Work order:
Required from the data below: the exact lines starting at the line containing "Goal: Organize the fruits" and ending at the line containing "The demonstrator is", with both ends kept and all pictures dropped.

Supplied information:
════════════════════

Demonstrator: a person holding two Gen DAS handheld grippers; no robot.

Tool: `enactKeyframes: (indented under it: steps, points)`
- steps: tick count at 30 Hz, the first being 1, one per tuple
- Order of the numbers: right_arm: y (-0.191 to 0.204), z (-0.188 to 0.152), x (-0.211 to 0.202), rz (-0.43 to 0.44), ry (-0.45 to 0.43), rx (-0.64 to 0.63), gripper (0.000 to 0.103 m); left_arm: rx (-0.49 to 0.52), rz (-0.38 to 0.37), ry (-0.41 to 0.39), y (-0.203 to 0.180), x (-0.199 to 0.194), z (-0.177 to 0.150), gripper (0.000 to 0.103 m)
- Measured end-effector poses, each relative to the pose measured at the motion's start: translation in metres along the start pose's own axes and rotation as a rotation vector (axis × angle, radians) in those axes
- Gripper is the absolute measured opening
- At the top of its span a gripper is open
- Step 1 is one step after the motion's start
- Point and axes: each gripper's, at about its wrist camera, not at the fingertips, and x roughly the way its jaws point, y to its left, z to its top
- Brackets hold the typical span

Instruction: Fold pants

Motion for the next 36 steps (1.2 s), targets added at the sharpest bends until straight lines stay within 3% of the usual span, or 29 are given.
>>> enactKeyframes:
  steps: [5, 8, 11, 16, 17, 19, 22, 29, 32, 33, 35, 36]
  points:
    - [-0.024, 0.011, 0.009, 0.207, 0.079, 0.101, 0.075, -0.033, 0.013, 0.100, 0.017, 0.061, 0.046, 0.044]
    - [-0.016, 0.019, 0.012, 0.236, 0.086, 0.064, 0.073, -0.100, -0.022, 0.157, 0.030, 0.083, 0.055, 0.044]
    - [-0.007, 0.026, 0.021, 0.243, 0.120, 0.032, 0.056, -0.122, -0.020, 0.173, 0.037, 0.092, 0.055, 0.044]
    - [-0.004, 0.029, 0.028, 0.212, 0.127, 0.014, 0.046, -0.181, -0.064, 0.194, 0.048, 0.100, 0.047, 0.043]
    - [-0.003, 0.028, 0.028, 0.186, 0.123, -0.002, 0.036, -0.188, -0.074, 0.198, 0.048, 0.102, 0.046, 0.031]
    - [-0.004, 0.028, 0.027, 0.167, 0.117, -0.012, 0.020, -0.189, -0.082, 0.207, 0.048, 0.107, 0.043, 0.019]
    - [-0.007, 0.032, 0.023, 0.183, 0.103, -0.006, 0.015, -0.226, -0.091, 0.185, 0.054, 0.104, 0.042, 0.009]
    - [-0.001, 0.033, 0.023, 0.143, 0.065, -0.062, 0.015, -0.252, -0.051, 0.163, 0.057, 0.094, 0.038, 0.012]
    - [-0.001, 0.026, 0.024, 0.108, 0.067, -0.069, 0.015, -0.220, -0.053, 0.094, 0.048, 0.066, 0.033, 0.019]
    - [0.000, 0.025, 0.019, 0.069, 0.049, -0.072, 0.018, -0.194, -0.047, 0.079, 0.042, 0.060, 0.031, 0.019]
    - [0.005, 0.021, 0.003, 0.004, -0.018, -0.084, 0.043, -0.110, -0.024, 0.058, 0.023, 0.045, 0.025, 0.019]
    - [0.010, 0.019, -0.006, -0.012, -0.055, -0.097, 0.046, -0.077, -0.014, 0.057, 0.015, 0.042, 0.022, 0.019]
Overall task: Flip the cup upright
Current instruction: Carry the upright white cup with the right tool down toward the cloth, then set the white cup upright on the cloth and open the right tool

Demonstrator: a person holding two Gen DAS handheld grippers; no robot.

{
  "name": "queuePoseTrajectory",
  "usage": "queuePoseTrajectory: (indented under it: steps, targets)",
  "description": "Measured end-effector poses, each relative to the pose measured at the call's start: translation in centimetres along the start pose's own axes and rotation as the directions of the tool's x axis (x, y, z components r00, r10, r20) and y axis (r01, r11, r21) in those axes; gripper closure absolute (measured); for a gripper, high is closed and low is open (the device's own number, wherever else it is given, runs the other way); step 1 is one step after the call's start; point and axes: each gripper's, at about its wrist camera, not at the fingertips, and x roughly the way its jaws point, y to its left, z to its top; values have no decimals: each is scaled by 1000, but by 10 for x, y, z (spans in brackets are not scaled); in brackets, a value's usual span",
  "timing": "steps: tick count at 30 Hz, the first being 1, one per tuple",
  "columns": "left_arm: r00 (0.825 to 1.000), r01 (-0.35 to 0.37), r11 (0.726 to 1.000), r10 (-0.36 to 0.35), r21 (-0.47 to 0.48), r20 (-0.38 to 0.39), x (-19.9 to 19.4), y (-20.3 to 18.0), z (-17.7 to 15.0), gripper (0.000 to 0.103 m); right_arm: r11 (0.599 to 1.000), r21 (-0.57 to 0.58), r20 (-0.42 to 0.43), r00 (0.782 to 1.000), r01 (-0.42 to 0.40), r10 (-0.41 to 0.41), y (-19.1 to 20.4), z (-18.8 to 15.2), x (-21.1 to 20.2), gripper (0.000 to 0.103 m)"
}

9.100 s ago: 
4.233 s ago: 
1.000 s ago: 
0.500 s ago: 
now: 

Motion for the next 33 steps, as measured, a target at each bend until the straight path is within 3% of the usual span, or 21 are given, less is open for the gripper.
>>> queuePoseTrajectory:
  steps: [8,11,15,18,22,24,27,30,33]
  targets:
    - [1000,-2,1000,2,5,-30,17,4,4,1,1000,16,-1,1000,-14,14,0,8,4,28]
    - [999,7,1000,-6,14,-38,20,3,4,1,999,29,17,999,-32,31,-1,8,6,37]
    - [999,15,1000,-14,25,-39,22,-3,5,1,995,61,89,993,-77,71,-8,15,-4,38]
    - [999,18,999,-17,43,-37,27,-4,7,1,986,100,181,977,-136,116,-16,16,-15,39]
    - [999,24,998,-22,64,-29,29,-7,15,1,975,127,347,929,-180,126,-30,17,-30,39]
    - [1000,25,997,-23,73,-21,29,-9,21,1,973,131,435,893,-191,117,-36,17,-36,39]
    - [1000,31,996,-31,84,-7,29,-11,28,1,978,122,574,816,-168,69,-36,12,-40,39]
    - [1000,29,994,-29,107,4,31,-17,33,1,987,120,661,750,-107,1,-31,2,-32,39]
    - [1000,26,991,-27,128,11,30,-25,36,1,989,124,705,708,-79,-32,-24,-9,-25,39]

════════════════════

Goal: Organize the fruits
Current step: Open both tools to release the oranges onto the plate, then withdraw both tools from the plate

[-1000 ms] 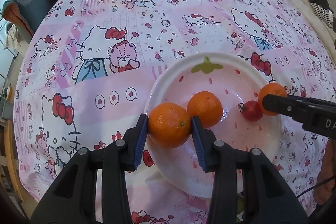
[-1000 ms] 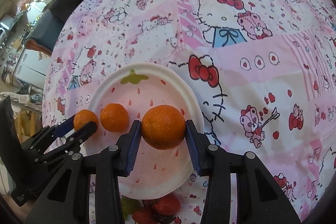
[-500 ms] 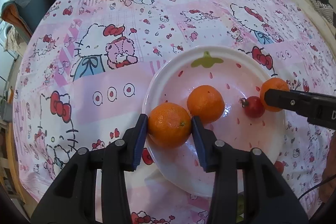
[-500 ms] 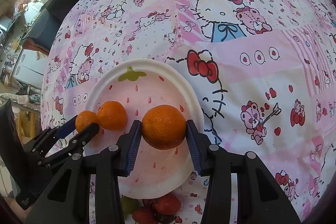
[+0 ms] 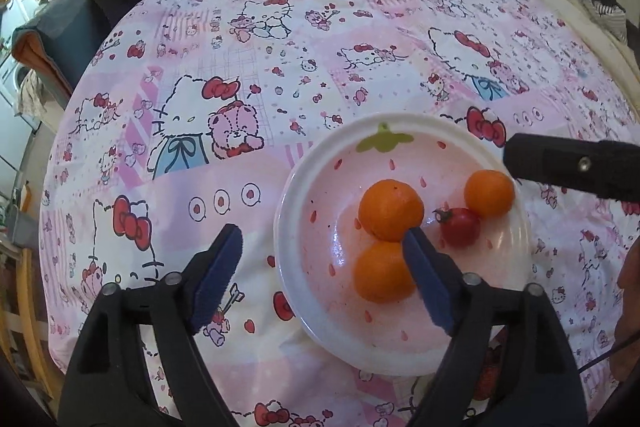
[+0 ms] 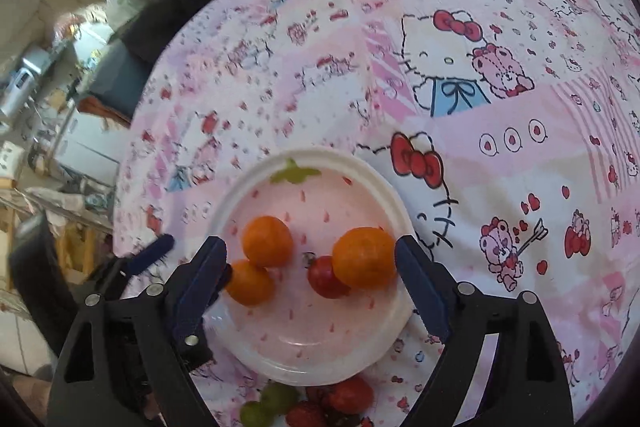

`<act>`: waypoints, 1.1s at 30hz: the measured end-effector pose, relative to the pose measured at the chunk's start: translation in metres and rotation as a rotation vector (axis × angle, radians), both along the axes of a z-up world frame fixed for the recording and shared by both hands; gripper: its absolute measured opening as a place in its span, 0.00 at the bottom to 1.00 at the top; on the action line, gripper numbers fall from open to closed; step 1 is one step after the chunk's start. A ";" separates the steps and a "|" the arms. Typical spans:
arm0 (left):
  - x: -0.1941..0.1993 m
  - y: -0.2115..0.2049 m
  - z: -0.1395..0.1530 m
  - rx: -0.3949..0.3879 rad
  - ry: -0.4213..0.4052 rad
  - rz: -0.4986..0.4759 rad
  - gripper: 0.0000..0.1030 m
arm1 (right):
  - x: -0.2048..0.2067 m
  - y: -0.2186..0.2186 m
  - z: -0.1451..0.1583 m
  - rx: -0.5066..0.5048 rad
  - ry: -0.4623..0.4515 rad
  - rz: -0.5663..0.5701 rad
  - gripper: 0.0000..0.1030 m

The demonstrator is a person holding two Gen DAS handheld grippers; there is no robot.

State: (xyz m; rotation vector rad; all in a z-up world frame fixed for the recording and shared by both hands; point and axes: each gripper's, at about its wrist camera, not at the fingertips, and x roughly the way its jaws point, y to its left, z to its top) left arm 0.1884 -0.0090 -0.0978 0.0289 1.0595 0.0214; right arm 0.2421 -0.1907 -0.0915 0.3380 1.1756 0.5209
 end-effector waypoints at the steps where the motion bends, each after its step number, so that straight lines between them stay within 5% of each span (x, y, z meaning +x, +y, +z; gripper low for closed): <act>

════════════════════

Result for this exercise:
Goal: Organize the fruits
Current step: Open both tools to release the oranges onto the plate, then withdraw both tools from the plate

[-1000 ms] 
[-1000 ms] 
[-500 ms] 
[-500 ms] 
[+0 ms] 
[+0 ms] 

`<act>`: waypoints, 1.1s at 30hz: the measured end-effector pose, relative to the pose measured at the chunk's start: translation in metres and rotation as a rotation vector (axis × angle, radians), both along the axes of a z-up world frame fixed for the recording and shared by both hands; gripper: its absolute measured opening as a place in its span, 0.00 at the bottom to 1.00 at the top; on the action line, gripper numbers fall from open to closed; step 1 is one step after the chunk's start. A ";" separates the steps and a "|" the arms. Typical spans:
arm0 (left):
  - x: -0.1941..0.1993 m
  - y: -0.2115..0.2049 m
  - z: -0.1395..0.1530 m
  - rx: -0.3949..0.3879 rad
  - ry: -0.4213..0.4052 rad
  - rz: -0.4986..0.4759 rad
  - gripper: 0.0000..0.1030 m
arm1 (right):
  - x: -0.2048..0.2067 m
  - y: -0.2186..0.2186 m
  - z: -0.1451..0.1583 m
  - rx: -0.5066..0.5048 rad
  - ry: -0.4623..0.4515 rad
  - rz: -0.5663..0.5701 rad
  - gripper: 0.0000..0.1030 m

The demonstrator is a person holding two Gen DAS handheld grippers; there is no robot.

The required output is complete.